1.1969771-3140498287
Never mind the optics, Theresa May’s US dash was mortifying Image Credit: Ramachandra Babu/©Gulf News

In normal times, you’d say everything went swimmingly. Sure, the American President, Donald Trump, seemed a tad unsure how to say the name of his guest — whom he greeted as Ter-raiser – slightly reinforcing the White House’s earlier failure, in a briefing note, to spell the British prime minister’s name correctly, dropping the “h” and thereby suggesting Trump was about to receive Teresa May and not Theresa May. But other than that, Prime Minister May would have been delighted.

In the press conference that followed their Oval Office meeting, there were no bombshells: Trump managed to get through it without insulting an entire ethnic group, trashing a democratic norm, or declaring war, any of which might have diverted attention from May’s big moment. He was on his best behaviour, diligently reading the script that had been written for him, attesting to the “deep bond” that connects Britain and the US. May received all the assurances she craved that her country’s relationship with the US remains “special”.
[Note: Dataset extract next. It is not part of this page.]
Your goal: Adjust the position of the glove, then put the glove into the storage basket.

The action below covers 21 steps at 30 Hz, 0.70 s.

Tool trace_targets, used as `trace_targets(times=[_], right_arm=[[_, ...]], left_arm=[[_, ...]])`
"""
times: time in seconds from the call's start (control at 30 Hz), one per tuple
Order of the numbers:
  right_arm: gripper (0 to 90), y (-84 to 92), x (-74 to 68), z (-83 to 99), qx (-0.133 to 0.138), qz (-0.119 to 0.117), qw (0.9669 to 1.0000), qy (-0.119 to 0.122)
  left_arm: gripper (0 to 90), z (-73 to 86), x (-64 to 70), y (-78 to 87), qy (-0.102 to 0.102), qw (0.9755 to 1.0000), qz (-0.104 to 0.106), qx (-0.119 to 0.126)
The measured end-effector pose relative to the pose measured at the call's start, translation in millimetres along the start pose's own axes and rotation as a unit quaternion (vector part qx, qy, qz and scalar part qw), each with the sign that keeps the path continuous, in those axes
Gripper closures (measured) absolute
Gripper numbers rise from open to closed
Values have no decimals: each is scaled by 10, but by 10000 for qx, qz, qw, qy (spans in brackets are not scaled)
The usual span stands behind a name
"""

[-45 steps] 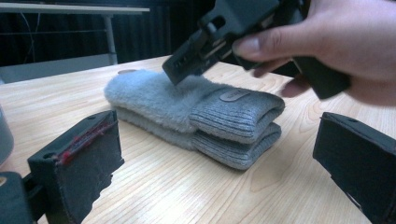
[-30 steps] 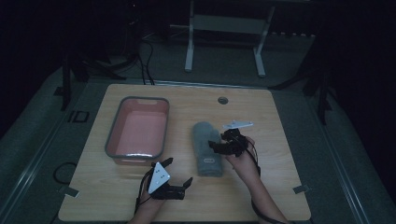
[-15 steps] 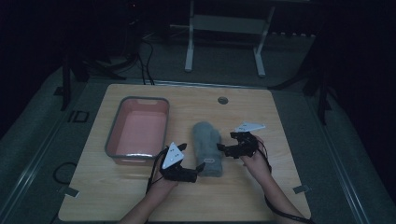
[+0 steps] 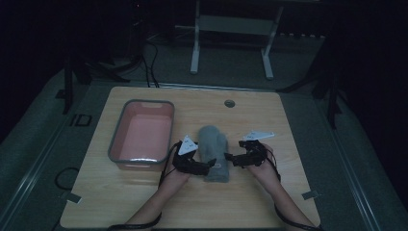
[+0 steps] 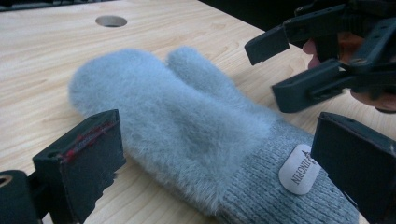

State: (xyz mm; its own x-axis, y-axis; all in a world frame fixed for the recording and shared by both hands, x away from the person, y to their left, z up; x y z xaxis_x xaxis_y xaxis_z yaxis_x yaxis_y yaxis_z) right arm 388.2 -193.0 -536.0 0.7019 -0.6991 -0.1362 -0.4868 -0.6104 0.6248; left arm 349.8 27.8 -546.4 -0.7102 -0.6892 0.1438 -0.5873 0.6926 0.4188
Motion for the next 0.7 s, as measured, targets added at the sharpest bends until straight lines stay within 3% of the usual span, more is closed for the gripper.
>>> trace_targets(times=[0.17, 0.2, 0.3, 0.37, 0.47, 0.5, 0.57, 0.63, 0.7], right_arm=[[109, -56, -43, -89, -2, 9, 9999, -138], [193, -81, -49, -128, 3, -89, 9996, -272], [295, -117, -62, -159, -30, 63, 9995, -293], [321, -144, -51, -166, -38, 97, 9989, -457], [339, -201, -36, -148, -95, 232, 9988, -419], [339, -229, -33, -128, -150, 229, 9988, -405], [368, -280, -19, -78, -282, 90, 9984, -478], [373, -312, -4, -27, -346, 90, 9980, -512], [388, -327, 17, 19, -401, 41, 9974, -595]], left_arm=[[28, -36, -39, 36, 192, 9998, -32, 36], [29, -45, -52, 36, 248, 9997, -48, 2], [41, -63, -116, 8, 459, 9988, -147, -124], [46, -67, -146, -17, 511, 9984, -170, -189], [51, -69, -153, -58, 476, 9981, -240, -299], [51, -58, -132, -110, 324, 9976, -311, -519], [61, -50, -124, -129, 296, 9974, -320, -580], [69, -28, -119, -181, 446, 9961, -262, -713], [128, -8, -125, -221, 430, 9951, -304, -833]])
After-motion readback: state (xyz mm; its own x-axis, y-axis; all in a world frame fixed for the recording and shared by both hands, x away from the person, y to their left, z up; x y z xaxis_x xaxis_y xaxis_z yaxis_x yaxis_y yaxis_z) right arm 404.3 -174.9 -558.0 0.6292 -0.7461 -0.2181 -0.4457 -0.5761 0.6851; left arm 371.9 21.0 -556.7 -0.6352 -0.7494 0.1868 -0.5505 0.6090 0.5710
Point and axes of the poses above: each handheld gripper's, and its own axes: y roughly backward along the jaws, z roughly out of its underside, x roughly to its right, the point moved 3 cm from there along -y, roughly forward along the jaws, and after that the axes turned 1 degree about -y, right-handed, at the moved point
But these are not normal times and therefore while May and her team will be pleased with the optics and indeed some of the substance — artfully, May got Trump to confirm, on camera, that he is “100 per cent behind Nato” — the underlying truth is that this dash to Washington was mortifying.

First, there was the unseemly haste. May’s eagerness to be the first foreign leader to shake that short-fingered hand, the scramble to catch up with the former leader of United Kingdom Independence Party, Nigel Farage, and British Conservative politician Michael Gove, gave off a strong whiff of desperation. That is a scent Trump understands. What he lacks in book smarts, he makes up for in alpha-male gamesmanship. His lifelong training was in real estate, an area in which there is rarely such a thing as a win-win deal: The more you get, the more I pay. He will have seen May as that most desperate of creatures: The housebuyer who rashly sold her old house before she had found a new one. Having tossed away Britain’s keys to the European single market, she will soon be homeless — and Trump knows it. For all the niceties — May’s shrewd deployment of a royal invitation for a state visit and her compliment to the president on his “stunning election victory”, flattery which saw Trump glow a brighter shade of orange — he will have seen May as one who needed to make a deal. And he will look forward to naming his price.
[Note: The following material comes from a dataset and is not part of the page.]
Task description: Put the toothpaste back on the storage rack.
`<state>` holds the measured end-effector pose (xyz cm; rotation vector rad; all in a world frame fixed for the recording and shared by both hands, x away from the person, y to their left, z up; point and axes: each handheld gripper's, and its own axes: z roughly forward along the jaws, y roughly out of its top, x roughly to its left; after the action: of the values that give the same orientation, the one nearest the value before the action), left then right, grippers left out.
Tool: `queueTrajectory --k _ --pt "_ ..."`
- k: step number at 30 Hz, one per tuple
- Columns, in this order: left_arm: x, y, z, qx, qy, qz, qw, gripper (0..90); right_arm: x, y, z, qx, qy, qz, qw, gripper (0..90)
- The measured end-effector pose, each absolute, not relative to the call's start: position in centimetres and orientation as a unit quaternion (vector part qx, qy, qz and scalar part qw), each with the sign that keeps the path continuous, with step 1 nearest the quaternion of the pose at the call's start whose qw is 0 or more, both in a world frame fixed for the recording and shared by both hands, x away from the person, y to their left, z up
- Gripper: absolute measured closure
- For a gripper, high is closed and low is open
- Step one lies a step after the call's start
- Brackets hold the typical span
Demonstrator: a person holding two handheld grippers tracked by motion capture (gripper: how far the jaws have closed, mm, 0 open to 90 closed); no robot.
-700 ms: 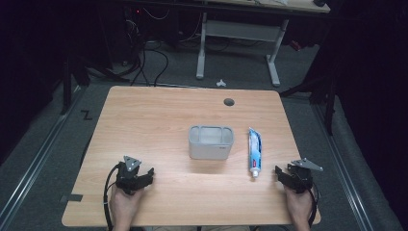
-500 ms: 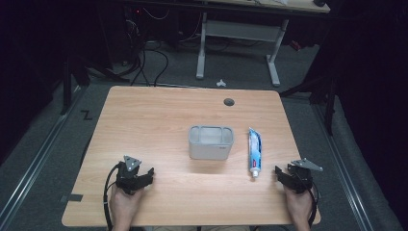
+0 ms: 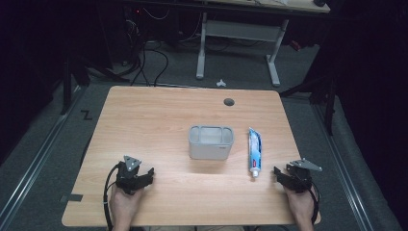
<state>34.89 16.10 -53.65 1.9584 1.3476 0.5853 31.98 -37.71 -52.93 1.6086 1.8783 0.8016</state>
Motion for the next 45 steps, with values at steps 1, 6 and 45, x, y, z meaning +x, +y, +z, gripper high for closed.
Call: queueTrajectory --k 1,6,45 --pt "34.9 16.1 -53.7 0.752 0.518 0.225 0.34 28.7 32.0 -37.7 -52.9 0.596 0.696 0.298 0.267 44.1" --pt "34.9 16.1 -53.6 0.753 0.518 0.225 0.339 28.6 31.9 -37.7 -52.9 0.597 0.695 0.3 0.266 47.3" --pt "34.9 16.0 -53.7 0.754 0.515 0.225 0.339 28.3 28.6 -35.0 -50.6 0.566 0.699 0.358 0.25 44.8"
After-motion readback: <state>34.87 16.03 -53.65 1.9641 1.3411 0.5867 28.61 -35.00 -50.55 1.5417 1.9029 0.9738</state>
What would such a deal look like? Tariffs between the US and the UK are already low, so it’s the dropping of a different kind of barrier that Trump would be after. That could be a softening of the food standards that have kept out hormone-injected US beef. Or granting access to the National Health Service to over-charging US drug companies. Or a relaxation in environmental or labour rules that, set with Britain’s one-time European Union partners, proved too onerous for US firms until now.

A new deal

When Trump demands all that, May — needing a deal, any deal, to prove that Brexit is not a disaster — will struggle to say no. And what would be gained? One study, released on Friday, estimated that leaving the single market will bring a loss in UK trade of up to 30 per cent — while a new deal with the US may boost it by a meagre 2 per cent. It was a reminder that while the US might be a bigger market for British exports than any other single country, it is dwarfed by the European continent on Britain’s doorstep.
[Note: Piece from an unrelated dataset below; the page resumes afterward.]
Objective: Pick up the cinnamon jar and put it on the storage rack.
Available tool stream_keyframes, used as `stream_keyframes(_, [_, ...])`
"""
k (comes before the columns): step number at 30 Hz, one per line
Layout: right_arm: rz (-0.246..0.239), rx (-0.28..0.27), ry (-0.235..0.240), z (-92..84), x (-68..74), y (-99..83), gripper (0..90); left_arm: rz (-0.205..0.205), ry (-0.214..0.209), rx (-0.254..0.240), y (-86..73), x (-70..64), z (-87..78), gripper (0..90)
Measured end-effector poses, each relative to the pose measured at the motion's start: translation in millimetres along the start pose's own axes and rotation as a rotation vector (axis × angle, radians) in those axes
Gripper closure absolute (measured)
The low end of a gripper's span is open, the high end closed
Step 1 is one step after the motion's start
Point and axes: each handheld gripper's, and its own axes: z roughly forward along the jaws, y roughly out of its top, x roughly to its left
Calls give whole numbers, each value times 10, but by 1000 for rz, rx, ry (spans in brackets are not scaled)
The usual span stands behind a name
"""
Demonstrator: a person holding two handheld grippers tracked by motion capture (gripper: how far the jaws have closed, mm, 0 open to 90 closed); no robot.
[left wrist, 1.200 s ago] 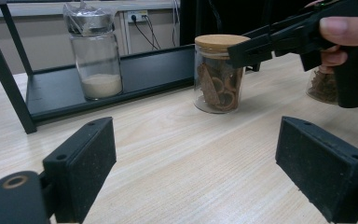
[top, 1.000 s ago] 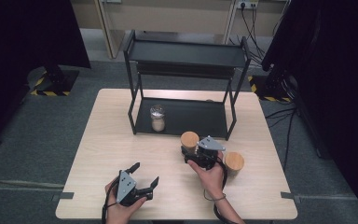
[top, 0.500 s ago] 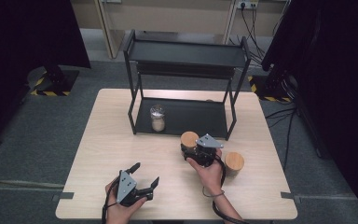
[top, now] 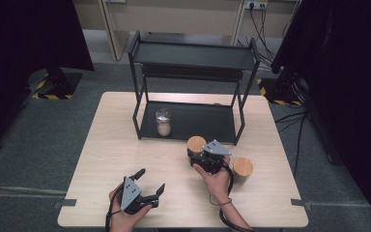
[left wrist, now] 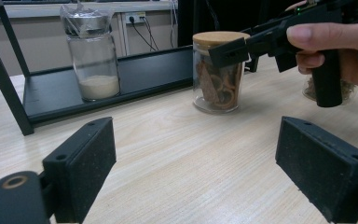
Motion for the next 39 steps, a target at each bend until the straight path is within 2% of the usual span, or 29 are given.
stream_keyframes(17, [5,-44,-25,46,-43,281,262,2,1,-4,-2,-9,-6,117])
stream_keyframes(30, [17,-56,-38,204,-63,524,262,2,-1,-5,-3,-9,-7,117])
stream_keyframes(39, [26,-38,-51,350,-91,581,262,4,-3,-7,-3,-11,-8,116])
And the losses will not just be economic. What can Britain’s other allies — Europeans, chiefly, but not only them — make of May’s rush to stand with Trump?

Contrast Britain’s headlong dash to Washington with German Chancellor Angela Merkel’s wariness to cosy up to a man who says torture “absolutely” works and who regards climate change as a “hoax”. In its determination to be Trump’s new best chum, Britain risks being tarred with his brush, becoming a mini-me to a man already regarded as a global danger.

Underpinning May’s approach was a kind of optimistic naivety tinged with arrogance, the same sentiments that mistakenly informed so many Republicans in their dealings with Trump during the last year: The belief that they could tame him and that he would change. Whitehall believes May can steer Trump towards sanity on the importance of the United Nations, Nato and a rules-based international system as well as the necessity of vigilance when it comes to Russian President Vladimir Putin. (“Engage, but beware,” as May put it.) As Jeremy Shapiro, a former US State Department official, told the New York Times, London tends to think “our expert tutelage will socialise him and it’ll be OK”.

Hubris apart, such thinking woefully misjudges Trump. He has not changed, and is not likely to, as the lies and lunacies so far have shown. What’s more, it assumes that Trump could ever be led to some kind of steady, consistent world view. He managed it for a few short minutes on Friday.

But the evidence suggests Trump tends to agree with the last person he speaks to. But give it a few days or weeks, and he’ll happily say the exact opposite. He’s feeling special about Britain and “Ter-raiser” now, but just wait till he gets in a room with the one person for whom his admiration has been constant: Putin. Then we’ll see which relationship Trump sees as really special.

— Guardian News & Media Ltd

Jonathan Freedland is a senior columnist. He also presents BBC Radio 4’s Contemporary History series. Freedland has published eight books, including six bestselling thrillers.